▎ 摘　　要

A present study provides the theoretical investigation of the mutual interaction of diclofenac and its photodegradation product with carbon materials. Because of the known weak interaction between graphene and aromatic molecules, the analyzed material surfaces are modified in order to maximize the mutual material: drug attraction. It is shown that the Stone-Wales defects and single boron-nitride pair doping only slightly influence the drug attraction, but the strongest impact is noticed for the introduction of the functional carboxyl group to the graphene sheet that preferably contains moreover single or double vacancies. Here, the additional stabilization with respect to the pristine graphene sheet is on the order of 7 to 10 kcal mol(-1).

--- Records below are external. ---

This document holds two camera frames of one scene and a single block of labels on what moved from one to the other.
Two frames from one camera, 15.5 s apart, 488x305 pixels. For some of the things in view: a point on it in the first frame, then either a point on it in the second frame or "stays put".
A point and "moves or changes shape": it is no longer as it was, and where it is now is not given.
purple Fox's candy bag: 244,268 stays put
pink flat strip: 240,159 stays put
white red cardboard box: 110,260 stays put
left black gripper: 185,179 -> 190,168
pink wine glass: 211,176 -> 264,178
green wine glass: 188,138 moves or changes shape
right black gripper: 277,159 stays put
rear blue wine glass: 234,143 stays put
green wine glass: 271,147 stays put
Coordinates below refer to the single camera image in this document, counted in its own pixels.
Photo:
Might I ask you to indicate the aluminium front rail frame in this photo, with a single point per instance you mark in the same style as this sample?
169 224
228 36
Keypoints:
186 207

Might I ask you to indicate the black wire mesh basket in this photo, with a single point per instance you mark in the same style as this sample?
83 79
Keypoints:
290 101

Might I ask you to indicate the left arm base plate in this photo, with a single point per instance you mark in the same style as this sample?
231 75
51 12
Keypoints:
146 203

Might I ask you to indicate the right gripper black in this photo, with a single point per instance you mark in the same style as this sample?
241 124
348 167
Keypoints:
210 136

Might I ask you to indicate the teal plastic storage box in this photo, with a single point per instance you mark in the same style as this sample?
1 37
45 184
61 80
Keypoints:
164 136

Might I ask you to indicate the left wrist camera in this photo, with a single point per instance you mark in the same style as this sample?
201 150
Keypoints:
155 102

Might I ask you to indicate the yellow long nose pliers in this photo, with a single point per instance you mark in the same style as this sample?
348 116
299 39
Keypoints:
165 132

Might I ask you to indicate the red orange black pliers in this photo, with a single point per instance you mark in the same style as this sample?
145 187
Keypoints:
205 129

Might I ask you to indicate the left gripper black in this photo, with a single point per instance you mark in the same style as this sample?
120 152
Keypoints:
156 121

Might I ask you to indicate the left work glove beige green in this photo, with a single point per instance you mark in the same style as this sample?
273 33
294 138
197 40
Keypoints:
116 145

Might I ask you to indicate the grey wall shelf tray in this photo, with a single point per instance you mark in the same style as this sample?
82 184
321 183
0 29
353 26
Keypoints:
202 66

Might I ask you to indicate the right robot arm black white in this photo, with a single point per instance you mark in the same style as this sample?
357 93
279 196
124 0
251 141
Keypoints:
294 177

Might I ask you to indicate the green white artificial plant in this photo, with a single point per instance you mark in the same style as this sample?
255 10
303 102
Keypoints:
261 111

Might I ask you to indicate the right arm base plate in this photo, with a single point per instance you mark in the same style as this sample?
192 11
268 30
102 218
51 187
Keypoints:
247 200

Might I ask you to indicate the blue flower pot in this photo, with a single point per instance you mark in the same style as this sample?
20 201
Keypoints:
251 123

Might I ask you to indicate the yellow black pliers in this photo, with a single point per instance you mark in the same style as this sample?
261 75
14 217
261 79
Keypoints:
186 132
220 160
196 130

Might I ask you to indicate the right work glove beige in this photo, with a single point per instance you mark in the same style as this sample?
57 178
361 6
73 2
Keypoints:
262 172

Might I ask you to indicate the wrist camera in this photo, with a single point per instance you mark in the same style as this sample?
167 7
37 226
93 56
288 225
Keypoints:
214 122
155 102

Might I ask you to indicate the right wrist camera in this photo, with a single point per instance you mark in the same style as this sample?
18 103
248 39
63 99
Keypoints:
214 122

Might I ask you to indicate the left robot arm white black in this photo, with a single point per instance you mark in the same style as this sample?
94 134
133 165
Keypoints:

A comparison of the adsorption of neutral acidic diclofenac molecule with its ionized form frequently applied in medical formulations shows that the negative charge accumulated on the carboxylate anion significantly increases the attraction of the drug by the graphene oxide (interaction energy changes from -27.45 to -46.33 kcal mol(-1) upon ionization). Symmetry-adapted perturbation theory applied for the decomposition of the interaction energy into the physically justified components confirms that all the investigated structures are governed by dispersion forces. Supermolecular MP2-coupled approach with improved dispersion description allows to conclude that common density functional theory (DFT) functionals, including double hybrids with spin-component scaling and dispersionless Pernal and Podeszwa functional, perform qualitatively well in the case of (modified-) graphene materials, however, need to be applied with care for their boron-nitride analogs.